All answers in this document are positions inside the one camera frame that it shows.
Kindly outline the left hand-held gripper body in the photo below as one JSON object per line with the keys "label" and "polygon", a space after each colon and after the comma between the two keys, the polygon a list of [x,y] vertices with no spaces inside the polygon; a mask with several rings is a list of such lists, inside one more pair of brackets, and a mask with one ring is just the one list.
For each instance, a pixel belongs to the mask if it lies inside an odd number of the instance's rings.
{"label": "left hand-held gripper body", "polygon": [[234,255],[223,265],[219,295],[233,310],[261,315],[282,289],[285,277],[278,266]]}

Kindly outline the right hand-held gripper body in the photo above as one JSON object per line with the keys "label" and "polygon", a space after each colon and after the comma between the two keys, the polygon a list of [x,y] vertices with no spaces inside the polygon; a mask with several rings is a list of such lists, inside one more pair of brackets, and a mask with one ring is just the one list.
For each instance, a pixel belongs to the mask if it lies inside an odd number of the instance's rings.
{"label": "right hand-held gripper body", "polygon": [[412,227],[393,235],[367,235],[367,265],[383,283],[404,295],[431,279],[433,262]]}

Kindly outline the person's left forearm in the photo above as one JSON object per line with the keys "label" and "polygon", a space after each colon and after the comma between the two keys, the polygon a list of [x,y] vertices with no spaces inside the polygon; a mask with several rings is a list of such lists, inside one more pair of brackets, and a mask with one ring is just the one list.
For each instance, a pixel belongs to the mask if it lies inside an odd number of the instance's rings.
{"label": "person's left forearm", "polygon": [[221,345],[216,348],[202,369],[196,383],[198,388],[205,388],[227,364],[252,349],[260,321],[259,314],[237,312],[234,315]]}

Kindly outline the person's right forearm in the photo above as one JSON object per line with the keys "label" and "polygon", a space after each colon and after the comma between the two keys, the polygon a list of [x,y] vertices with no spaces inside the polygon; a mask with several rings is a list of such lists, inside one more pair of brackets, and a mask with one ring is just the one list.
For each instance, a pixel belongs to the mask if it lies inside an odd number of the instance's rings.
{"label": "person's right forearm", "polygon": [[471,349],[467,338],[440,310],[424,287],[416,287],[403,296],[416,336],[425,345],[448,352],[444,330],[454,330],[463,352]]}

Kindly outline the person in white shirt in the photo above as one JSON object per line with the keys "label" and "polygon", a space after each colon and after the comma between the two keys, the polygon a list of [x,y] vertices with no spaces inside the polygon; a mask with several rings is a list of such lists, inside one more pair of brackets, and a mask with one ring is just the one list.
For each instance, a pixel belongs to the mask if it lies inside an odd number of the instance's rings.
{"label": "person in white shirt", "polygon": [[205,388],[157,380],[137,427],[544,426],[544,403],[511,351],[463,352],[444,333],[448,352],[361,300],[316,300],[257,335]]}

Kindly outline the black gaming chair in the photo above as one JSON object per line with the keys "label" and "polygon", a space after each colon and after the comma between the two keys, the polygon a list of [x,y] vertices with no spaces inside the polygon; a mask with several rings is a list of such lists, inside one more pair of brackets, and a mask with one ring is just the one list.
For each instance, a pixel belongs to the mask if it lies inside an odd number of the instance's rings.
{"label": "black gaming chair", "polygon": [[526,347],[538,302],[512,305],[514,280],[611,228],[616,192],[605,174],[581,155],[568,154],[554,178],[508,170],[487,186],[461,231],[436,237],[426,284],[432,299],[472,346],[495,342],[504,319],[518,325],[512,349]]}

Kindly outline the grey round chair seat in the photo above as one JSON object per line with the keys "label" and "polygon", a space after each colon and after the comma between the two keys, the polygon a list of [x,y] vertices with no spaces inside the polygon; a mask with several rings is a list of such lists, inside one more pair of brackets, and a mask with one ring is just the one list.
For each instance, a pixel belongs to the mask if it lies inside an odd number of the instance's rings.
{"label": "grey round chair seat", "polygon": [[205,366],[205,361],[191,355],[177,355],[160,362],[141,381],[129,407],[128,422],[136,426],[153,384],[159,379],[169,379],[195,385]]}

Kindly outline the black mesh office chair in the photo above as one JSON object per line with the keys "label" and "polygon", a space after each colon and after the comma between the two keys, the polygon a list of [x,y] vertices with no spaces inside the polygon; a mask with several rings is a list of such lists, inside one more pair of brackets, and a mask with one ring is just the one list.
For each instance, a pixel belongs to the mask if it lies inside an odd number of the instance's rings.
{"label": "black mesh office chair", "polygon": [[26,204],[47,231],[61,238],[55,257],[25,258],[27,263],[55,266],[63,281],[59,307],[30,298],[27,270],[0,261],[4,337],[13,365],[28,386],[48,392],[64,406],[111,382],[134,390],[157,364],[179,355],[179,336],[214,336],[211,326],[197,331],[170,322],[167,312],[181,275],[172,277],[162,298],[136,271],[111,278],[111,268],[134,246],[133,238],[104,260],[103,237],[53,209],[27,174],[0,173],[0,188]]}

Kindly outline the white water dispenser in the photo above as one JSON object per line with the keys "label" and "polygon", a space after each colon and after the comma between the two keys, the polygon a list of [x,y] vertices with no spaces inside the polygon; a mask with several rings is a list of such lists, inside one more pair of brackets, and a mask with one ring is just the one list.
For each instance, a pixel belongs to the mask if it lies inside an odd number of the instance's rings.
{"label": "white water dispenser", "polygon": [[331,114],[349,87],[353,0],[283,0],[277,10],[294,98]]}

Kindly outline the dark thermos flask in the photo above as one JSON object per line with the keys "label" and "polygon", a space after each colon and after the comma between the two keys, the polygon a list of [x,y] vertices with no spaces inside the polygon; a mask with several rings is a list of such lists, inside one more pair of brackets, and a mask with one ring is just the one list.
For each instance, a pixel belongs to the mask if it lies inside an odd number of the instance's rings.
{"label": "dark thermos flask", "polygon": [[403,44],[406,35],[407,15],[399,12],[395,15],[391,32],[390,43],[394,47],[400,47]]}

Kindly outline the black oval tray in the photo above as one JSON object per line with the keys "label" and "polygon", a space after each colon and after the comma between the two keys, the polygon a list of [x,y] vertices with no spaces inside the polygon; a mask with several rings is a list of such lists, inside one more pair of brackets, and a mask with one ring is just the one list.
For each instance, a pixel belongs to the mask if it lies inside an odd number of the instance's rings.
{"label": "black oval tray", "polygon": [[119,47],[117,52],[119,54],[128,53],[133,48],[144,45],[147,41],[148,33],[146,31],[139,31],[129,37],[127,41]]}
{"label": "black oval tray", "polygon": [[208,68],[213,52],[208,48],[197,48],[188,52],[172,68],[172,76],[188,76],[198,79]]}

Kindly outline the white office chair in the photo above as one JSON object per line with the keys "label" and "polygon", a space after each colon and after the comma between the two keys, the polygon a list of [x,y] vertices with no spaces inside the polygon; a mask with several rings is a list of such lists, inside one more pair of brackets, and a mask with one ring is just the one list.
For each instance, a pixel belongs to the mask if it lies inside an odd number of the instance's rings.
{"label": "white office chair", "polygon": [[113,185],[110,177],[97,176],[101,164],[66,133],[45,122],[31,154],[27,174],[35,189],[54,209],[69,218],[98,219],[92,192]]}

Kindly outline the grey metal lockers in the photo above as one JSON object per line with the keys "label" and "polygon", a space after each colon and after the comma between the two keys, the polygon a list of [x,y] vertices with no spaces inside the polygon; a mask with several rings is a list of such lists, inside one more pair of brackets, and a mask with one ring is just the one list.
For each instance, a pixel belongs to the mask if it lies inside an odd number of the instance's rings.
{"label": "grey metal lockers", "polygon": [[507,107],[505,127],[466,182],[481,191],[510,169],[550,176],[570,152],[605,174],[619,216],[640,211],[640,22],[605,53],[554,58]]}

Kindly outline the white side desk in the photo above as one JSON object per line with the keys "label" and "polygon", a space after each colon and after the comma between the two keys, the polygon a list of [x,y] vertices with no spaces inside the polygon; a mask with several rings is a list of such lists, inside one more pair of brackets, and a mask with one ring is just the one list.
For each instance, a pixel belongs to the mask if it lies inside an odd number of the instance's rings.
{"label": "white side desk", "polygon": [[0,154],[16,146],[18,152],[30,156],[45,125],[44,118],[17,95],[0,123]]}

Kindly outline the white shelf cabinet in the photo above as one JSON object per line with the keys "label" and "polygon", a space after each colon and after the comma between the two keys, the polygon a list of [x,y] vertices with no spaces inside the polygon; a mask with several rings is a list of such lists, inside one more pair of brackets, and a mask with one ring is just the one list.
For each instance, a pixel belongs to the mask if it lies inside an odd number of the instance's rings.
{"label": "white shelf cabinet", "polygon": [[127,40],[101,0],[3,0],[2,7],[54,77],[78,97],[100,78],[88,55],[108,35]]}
----
Task statement
Only the lines from the start of the material through the line containing "Kindly outline the person's left" belong in the answer, each copied exactly.

Exercise answer
All answers in this document are positions inside the one camera frame that it shows.
Kindly outline the left hand-held gripper body in the photo below as one JSON object per line with the keys "label" and "polygon", a space after each colon and after the comma between the two keys, the polygon a list of [x,y] vertices with no spaces inside the polygon; a mask with several rings is a list of such lists, inside one more pair of brackets, and a mask with one ring is just the one list.
For each instance, a pixel belongs to the mask if it lies inside an odd number of the instance's rings.
{"label": "left hand-held gripper body", "polygon": [[234,255],[223,265],[219,295],[233,310],[261,315],[282,289],[285,277],[278,266]]}

Kindly outline the right hand-held gripper body in the photo above as one JSON object per line with the keys "label" and "polygon", a space after each colon and after the comma between the two keys, the polygon a list of [x,y] vertices with no spaces inside the polygon; a mask with several rings is a list of such lists, inside one more pair of brackets, and a mask with one ring is just the one list.
For each instance, a pixel belongs to the mask if it lies inside an odd number of the instance's rings.
{"label": "right hand-held gripper body", "polygon": [[412,227],[393,235],[367,235],[367,265],[383,283],[404,295],[431,279],[433,262]]}

Kindly outline the person's left forearm in the photo above as one JSON object per line with the keys "label" and "polygon", a space after each colon and after the comma between the two keys, the polygon a list of [x,y] vertices with no spaces inside the polygon; a mask with several rings is a list of such lists, inside one more pair of brackets, and a mask with one ring is just the one list.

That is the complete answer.